FACT SHEET: Biden-Harris Administration Announces New Bold Goals and Priorities to Advance American Biotechnology and Biomanufacturing
Today, the Biden-Harris Administration is announcing new bold goals and priorities that will catalyze action inside and outside of government to advance American biotechnology and biomanufacturing.
In September, President Biden signed an Executive Order (E.O.) to advance biotechnology and biomanufacturing innovation for a sustainable, safe, and secure American bioeconomy. Today’s announcements in response to the President’s E.O. will help strengthen America’s bioeconomy, rebuild our supply chains here at home, and support the nation’s innovation ecosystem. They will also help ensure we can make in the United States all that we invent in the United States.
Biomanufacturing – or the use of biological systems to produce goods and services at commercial scale – has the potential to drive new sustainable alternatives across industries, including plastics, fuels, and medicines. These innovations can unlock new solutions in health, climate change, energy, food security, agriculture, supply chain resilience, and national and economic security.
Today’s announcements include:
Harnessing Biotechnology and Biomanufacturing Research and Development (R&D) to Further Societal Goals: Today, the White House Office of Science and Technology Policy (OSTP) is releasing a new report outlining a vision for what is possible with the power of biotechnology and biomanufacturing, and R&D needs to achieve this ambitious vision. The President’s E.O. called on federal departments and agencies to assess the potential for biotechnology and biomanufacturing R&D to further five societal goals: climate change solutions, food and agricultural innovation, supply chain resilience, human health, and crosscutting advances. The report being released today includes individual sections authored by the Department of Energy, the Department of Agriculture, the Department of Commerce, the Department of Health and Human Services, and the National Science Foundation, in consultation with other agencies and departments, that are responsive to the President’s E.O. The bold goals and R&D needs outlined in this report serve as a guide for public and private sector efforts to harness the full potential and power of biotechnology and biomanufacturing to develop innovative solutions in different sectors, create jobs at home, build stronger supply chains, lower costs for families, and achieve our climate goals.

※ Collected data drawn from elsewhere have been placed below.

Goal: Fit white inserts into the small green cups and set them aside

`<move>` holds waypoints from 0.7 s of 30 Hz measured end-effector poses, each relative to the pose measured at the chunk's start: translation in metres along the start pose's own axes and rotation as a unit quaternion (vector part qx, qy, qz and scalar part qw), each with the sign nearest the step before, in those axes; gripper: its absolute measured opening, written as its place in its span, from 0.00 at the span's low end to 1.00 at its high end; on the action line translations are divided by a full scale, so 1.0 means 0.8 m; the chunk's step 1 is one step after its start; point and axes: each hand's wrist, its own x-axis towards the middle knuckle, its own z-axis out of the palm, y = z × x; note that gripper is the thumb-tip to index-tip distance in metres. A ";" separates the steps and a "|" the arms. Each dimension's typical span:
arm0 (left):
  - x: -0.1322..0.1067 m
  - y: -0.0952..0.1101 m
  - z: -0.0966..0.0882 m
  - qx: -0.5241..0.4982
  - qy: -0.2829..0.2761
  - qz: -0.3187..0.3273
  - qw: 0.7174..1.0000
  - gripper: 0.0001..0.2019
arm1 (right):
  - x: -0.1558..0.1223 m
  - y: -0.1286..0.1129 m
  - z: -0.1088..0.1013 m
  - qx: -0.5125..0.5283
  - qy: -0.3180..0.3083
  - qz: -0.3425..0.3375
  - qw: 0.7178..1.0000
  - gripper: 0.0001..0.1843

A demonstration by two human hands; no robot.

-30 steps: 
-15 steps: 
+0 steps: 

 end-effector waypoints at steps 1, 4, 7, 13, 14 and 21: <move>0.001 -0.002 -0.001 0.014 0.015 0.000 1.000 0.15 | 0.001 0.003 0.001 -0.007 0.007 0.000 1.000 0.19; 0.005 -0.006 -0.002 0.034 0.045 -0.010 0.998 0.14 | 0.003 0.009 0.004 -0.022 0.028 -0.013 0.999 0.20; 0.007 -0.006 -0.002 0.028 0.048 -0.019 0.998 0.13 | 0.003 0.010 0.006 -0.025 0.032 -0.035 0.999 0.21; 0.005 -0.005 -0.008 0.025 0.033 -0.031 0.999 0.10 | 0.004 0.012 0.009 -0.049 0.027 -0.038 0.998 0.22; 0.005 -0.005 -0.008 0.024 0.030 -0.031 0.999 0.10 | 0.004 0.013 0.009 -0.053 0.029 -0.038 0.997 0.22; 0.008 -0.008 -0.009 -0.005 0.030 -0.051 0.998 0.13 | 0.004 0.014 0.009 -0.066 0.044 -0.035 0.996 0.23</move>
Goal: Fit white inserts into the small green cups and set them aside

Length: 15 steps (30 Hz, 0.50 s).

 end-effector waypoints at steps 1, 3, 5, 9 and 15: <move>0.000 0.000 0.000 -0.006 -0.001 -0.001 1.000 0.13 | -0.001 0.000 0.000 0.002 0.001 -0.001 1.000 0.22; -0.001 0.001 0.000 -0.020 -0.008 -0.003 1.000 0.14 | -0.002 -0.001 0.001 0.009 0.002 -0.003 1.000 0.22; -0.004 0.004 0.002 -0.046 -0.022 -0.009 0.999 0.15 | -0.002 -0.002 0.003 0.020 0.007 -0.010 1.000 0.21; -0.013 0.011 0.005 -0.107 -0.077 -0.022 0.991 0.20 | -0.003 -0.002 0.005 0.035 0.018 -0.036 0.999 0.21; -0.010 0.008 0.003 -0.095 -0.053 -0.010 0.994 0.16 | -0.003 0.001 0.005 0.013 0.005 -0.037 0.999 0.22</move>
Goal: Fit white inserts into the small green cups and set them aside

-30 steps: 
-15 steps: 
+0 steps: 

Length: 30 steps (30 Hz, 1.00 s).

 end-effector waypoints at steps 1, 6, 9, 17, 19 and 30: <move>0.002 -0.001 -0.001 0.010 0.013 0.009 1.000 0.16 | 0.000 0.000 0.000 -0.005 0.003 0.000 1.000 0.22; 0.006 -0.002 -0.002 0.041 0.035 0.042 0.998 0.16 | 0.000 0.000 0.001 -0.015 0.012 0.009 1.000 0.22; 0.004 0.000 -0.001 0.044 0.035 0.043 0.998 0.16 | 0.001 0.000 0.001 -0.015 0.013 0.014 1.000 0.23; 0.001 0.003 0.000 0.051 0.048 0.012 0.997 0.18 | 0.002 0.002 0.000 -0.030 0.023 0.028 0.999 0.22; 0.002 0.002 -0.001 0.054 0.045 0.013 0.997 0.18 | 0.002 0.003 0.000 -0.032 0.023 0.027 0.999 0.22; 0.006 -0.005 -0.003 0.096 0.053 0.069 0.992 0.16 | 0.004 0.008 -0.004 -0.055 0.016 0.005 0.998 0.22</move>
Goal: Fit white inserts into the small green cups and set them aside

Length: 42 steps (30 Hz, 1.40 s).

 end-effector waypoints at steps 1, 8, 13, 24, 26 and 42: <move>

OSTP will now lead the development of an implementation plan to address the R&D needs outlined in this report.
Establishing Biomanufacturing Priorities for the Department of Defense (DoD): As part of the National Biotechnology and Biomanufacturing Initiative, DoD announced in September an investment of $1.2 billion in bioindustrial domestic manufacturing infrastructure to catalyze the establishment of a domestic bioindustrial manufacturing base accessible to U.S. innovators. Today, the Department of Defense (DoD) is releasing its Biomanufacturing Strategy to guide these investments, and its broader efforts in this critical technology field. This strategy, which will guide research efforts and collaboration with the private sector and allies, sets three key priorities: establishing the customers within DoD that stand to benefit from early-stage innovations, advancing biomanufacturing capabilities through innovation, and mapping the biomanufacturing ecosystem and tracking metrics that support future efforts. In support of the strategy, DoD is issuing a formal request for information on biomanufactured products and process capabilities that could help address defense needs and whose development and commercialization could be addressed by DoD investment.
Assessing the Economic Value of the Nation’s Bioeconomy: The Department of Commerce’s Bureau of Economic Analysis is releasing a new report called for in the President’s E.O. that assesses the feasibility of measuring the economic contributions of the country’s bioeconomy. The report also includes an assessment of what is needed to better, more accurately measure these contributions.
Other deliverables from the Executive Order are in development, including: a plan to expand training and education opportunities for the biotechnology and biomanufacturing workforce, a report on data needs for the bioeconomy, a national strategy for expanding domestic biomanufacturing capacity, actions to improve biotechnology regulation clarity and efficiency, and a plan for strengthening and innovating biosafety and biosecurity for the bioeconomy.